(DATA FOR REVIEW Opens)

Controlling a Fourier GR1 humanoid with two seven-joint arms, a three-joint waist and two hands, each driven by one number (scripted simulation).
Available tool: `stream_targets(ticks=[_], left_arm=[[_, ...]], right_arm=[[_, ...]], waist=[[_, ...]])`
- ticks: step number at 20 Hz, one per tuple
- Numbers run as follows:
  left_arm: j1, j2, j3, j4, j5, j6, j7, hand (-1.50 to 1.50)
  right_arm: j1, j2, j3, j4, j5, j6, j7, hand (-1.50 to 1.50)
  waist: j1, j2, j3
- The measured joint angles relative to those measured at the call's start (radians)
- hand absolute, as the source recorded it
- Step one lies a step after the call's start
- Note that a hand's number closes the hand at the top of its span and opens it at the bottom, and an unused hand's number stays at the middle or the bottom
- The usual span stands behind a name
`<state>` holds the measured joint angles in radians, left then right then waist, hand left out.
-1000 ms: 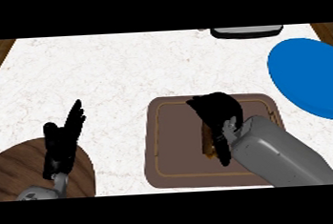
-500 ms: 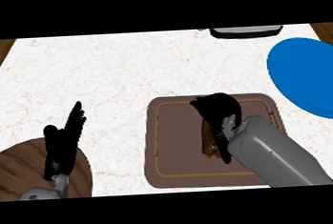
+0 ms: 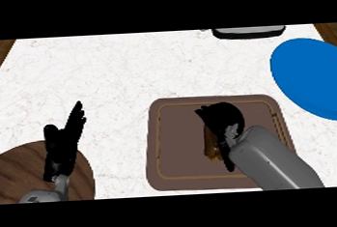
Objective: Pick the sweet potato from the tray and place it in the plate
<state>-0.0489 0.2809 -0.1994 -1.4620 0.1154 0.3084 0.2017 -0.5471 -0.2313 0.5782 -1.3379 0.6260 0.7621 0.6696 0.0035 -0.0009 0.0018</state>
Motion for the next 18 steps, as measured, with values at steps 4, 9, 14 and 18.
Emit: stream_targets(ticks=[4, 9, 14, 18], left_arm=[[0.002, -0.002, 0.029, -0.016, -0.014, -0.025, 0.02, 0.0], [0.0, -0.034, 0.042, 0.015, -0.038, -0.038, -0.006, 0.0], [-0.004, -0.042, 0.067, -0.001, -0.052, -0.056, 0.013, 0.0], [0.034, -0.059, 0.059, -0.025, -0.067, -0.062, 0.014, 0.0]], right_arm=[[0.001, 0.027, -0.022, 0.045, 0.059, 0.006, -0.038, 1.5], [-0.013, 0.014, -0.016, 0.07, 0.141, -0.018, -0.151, 1.5], [-0.034, 0.025, -0.025, 0.107, 0.223, -0.054, -0.238, 1.5], [-0.033, 0.009, -0.031, 0.092, 0.289, -0.102, -0.274, 1.5]], waist=[[0.001, 0.001, -0.001], [0.002, -0.004, -0.003], [0.002, -0.004, -0.003], [0.002, -0.002, -0.002]])
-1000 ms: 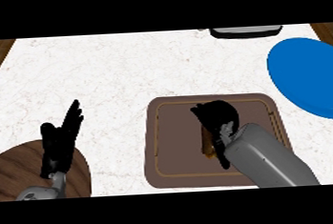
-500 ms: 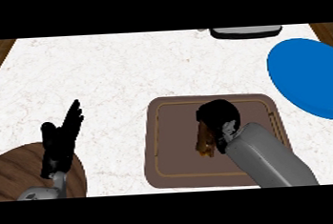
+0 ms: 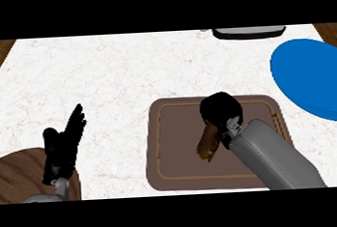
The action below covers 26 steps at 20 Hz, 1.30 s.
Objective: Pick the sweet potato from the tray and place it in the plate
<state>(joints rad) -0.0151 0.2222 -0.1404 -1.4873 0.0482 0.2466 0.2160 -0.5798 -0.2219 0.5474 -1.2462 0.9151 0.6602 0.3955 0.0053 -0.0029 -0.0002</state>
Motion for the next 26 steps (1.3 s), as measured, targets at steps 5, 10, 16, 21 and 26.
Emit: stream_targets(ticks=[5, 10, 16, 21, 26], left_arm=[[0.003, 0.004, 0.009, -0.006, -0.001, -0.002, -0.001, 0.0], [-0.004, -0.004, 0.012, 0.005, -0.006, 0.002, -0.009, 0.0], [-0.019, -0.023, 0.003, 0.01, -0.024, 0.015, 0.007, 0.0], [-0.018, -0.022, 0.017, 0.042, -0.018, -0.004, -0.025, 0.0], [0.002, -0.017, 0.025, 0.013, -0.019, -0.02, -0.014, 0.0]], right_arm=[[0.024, -0.052, -0.155, -0.015, -0.013, -0.212, -0.043, 1.5], [0.033, -0.108, -0.351, 0.024, -0.055, -0.451, -0.128, 1.5], [0.017, -0.149, -0.503, 0.026, -0.086, -0.653, -0.214, 1.5], [-0.015, -0.182, -0.599, 0.007, -0.07, -0.765, -0.185, 1.5], [-0.019, -0.23, -0.693, 0.021, -0.092, -0.779, -0.158, 1.5]], waist=[[-0.009, 0.004, 0.002], [-0.008, 0.008, 0.003], [-0.007, 0.005, 0.002], [-0.006, 0.004, 0.001], [-0.003, 0.003, 0.001]])
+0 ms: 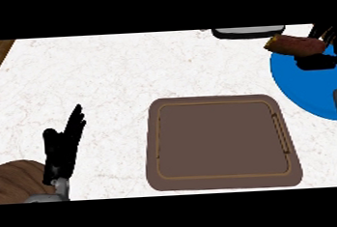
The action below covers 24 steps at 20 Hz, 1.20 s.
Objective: Pick the sweet potato from the tray and place it in the plate
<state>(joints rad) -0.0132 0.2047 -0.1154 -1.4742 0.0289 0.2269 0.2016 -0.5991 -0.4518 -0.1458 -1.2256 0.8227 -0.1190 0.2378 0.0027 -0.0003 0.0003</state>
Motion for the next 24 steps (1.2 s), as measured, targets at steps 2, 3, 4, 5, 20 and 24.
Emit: stream_targets(ticks=[2, 3, 4, 5, 20, 24], left_arm=[[-0.01, -0.005, 0.002, 0.0, -0.008, 0.0, 0.009, 0.0], [-0.007, -0.008, 0.001, -0.009, -0.014, 0.002, 0.014, 0.0], [-0.016, -0.01, 0.001, -0.009, -0.016, -0.001, 0.023, 0.0], [-0.021, -0.004, 0.006, -0.016, -0.016, -0.006, 0.035, 0.0], [-0.048, -0.042, 0.012, 0.029, -0.043, -0.018, 0.002, 0.0], [-0.03, -0.042, 0.008, 0.027, -0.046, -0.027, -0.014, 0.0]], right_arm=[[-0.009, -0.005, -0.022, 0.046, 0.003, -0.024, -0.009, 1.5], [-0.022, -0.017, -0.037, 0.071, -0.001, -0.024, -0.016, 1.5], [-0.022, -0.027, -0.052, 0.098, -0.006, -0.033, -0.034, 1.5], [-0.035, -0.03, -0.06, 0.137, -0.001, -0.048, -0.04, 1.5], [-0.193, -0.171, -0.162, 0.773, -0.001, -0.072, -0.297, 1.5], [-0.207, -0.197, -0.16, 0.88, -0.002, 0.029, -0.33, -1.5]], waist=[[0.002, 0.001, 0.0], [0.003, 0.001, 0.0], [0.003, 0.001, 0.0], [0.004, 0.002, 0.0], [0.033, 0.014, 0.002], [0.039, 0.016, 0.002]])
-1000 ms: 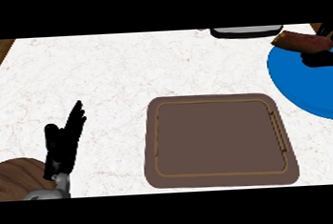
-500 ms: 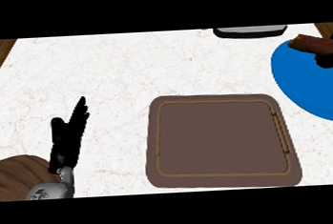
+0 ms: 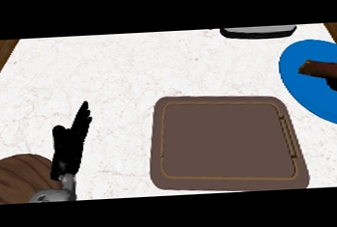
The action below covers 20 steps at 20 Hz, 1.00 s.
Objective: Pick the sweet potato from the tray and place it in the plate
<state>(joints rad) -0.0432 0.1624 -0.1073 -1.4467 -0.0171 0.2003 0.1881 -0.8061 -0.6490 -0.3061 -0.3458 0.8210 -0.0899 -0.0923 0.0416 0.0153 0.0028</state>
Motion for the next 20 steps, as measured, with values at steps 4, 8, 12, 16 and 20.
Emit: stream_targets(ticks=[4, 8, 12, 16, 20], left_arm=[[-0.024, -0.006, 0.0, -0.008, -0.007, 0.007, 0.031, 0.0], [-0.023, -0.007, 0.004, 0.006, -0.01, 0.003, 0.018, 0.0], [-0.019, 0.001, 0.017, -0.007, 0.002, -0.005, 0.029, 0.0], [-0.012, -0.001, 0.019, -0.003, -0.003, 0.0, 0.02, 0.0], [-0.003, 0.002, 0.023, -0.013, -0.001, -0.004, 0.023, 0.0]], right_arm=[[-0.01, -0.028, 0.002, 0.083, 0.004, 0.08, -0.053, -1.5], [-0.017, -0.044, -0.021, 0.113, -0.023, 0.121, -0.168, -1.5], [-0.024, -0.051, -0.115, 0.106, -0.128, 0.156, -0.302, -1.5], [-0.026, -0.073, -0.25, 0.116, -0.271, 0.215, -0.389, -1.5], [0.003, -0.113, -0.342, 0.143, -0.371, 0.305, -0.443, -1.5]], waist=[[0.0, 0.001, 0.001], [0.0, 0.002, 0.001], [-0.01, -0.002, 0.002], [-0.02, -0.004, 0.002], [-0.02, -0.005, 0.001]])
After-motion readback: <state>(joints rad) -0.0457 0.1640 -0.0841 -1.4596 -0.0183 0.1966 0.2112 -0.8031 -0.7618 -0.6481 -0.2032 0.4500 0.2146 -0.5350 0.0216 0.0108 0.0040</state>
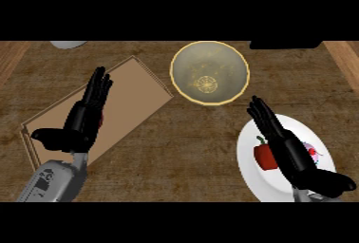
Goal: Pick the cupcake from the plate and place it in the bowl
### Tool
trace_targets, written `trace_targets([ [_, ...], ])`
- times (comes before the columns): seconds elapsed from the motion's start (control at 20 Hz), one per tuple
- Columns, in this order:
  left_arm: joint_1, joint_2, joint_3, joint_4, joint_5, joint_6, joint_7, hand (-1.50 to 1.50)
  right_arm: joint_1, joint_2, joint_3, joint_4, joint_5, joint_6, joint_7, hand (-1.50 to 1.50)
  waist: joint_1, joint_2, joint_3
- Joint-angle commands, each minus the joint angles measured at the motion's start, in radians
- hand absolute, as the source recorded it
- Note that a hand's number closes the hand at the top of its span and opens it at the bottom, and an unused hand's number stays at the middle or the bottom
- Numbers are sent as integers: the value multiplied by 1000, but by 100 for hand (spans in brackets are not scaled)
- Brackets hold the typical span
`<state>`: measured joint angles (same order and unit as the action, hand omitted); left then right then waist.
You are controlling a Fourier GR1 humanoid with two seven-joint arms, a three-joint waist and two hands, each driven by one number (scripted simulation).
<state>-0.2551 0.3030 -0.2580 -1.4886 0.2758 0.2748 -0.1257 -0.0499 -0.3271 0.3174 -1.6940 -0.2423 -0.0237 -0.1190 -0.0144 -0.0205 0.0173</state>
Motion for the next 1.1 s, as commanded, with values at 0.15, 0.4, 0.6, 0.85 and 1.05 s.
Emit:
trace_targets([
  [0.15,26,-4,-25,15,-67,44,49,0,73,-246,-13,-19,-4,247,31,150,7,18,-17],
  [0.4,96,21,-15,8,-34,37,119,0,167,-249,-171,41,246,-68,-161,-150,-33,9,-12],
  [0.6,80,-10,-22,-19,-39,58,146,0,291,-151,-249,10,4,40,-398,-150,-19,15,-15],
  [0.85,96,-23,-33,-25,-74,32,145,0,284,-224,-385,-35,-4,100,-465,-150,5,19,-17],
  [1.05,124,-24,-31,-30,-98,41,119,0,394,-334,-490,-199,5,77,-299,-150,-3,17,-19],
])
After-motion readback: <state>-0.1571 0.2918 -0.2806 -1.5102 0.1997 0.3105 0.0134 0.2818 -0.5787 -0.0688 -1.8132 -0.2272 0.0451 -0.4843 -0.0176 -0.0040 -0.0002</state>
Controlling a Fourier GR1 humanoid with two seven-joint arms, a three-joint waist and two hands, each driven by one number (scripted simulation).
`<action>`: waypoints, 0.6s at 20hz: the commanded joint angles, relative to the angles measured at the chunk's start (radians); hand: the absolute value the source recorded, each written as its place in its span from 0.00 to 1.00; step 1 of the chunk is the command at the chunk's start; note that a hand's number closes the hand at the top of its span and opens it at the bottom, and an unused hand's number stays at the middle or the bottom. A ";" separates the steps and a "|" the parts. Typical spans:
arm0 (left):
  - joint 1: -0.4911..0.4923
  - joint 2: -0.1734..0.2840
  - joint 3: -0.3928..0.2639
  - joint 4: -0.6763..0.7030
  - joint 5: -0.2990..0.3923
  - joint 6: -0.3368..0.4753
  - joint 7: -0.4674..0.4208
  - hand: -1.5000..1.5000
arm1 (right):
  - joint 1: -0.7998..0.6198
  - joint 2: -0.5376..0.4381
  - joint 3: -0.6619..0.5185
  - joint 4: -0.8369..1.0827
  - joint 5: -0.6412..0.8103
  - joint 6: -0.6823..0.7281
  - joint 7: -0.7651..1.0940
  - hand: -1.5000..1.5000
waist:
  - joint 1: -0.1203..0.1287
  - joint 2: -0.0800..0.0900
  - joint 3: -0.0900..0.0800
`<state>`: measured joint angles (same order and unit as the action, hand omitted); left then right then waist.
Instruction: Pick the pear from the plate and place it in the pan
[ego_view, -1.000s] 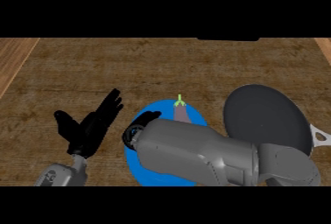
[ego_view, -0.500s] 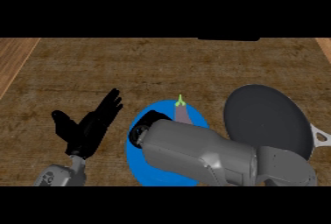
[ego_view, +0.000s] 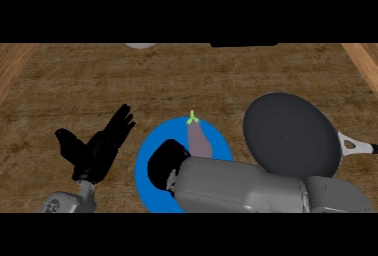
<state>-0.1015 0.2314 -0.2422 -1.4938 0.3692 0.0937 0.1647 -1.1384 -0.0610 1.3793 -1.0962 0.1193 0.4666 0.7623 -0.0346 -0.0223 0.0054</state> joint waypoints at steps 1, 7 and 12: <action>0.038 0.010 0.029 0.000 0.008 0.017 -0.009 0.50 | 0.131 -0.034 -0.056 -0.185 0.030 -0.236 0.004 1.00 | -0.079 -0.027 0.008; 0.068 0.018 0.055 -0.007 0.013 0.025 -0.027 0.50 | 0.268 -0.204 0.007 -0.477 0.235 -0.494 0.082 1.00 | -0.102 -0.026 0.002; 0.085 0.030 0.065 -0.014 0.019 0.019 -0.025 0.50 | 0.294 -0.328 -0.040 -0.712 0.434 -0.689 0.156 1.00 | -0.121 -0.035 0.002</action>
<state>-0.0208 0.2489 -0.1921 -1.5015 0.3838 0.1144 0.1403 -0.8798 -0.3097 1.3615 -1.6367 0.4270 -0.0841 0.8628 -0.1394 -0.0520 0.0080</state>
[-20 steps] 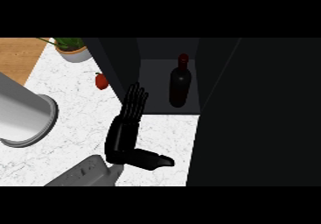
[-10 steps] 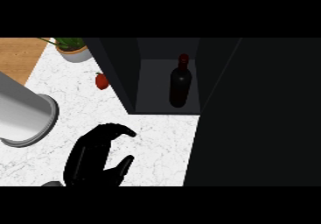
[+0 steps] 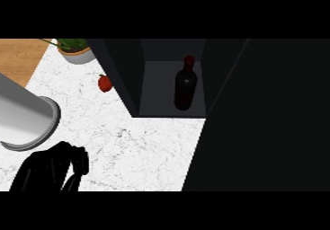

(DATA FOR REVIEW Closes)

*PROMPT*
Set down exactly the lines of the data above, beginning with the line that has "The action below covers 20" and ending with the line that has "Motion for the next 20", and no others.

*ANSWER BOX*
The action below covers 20 steps at 20 Hz, 1.00 s.
Objective: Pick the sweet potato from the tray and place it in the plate
<state>(joints rad) -0.0432 0.1624 -0.1073 -1.4467 -0.0171 0.2003 0.1881 -0.8061 -0.6490 -0.3061 -0.3458 0.8210 -0.0899 -0.0923 0.0416 0.0153 0.0028</state>
Motion for the next 20 steps, as measured, with values at steps 4, 8, 12, 16 and 20.

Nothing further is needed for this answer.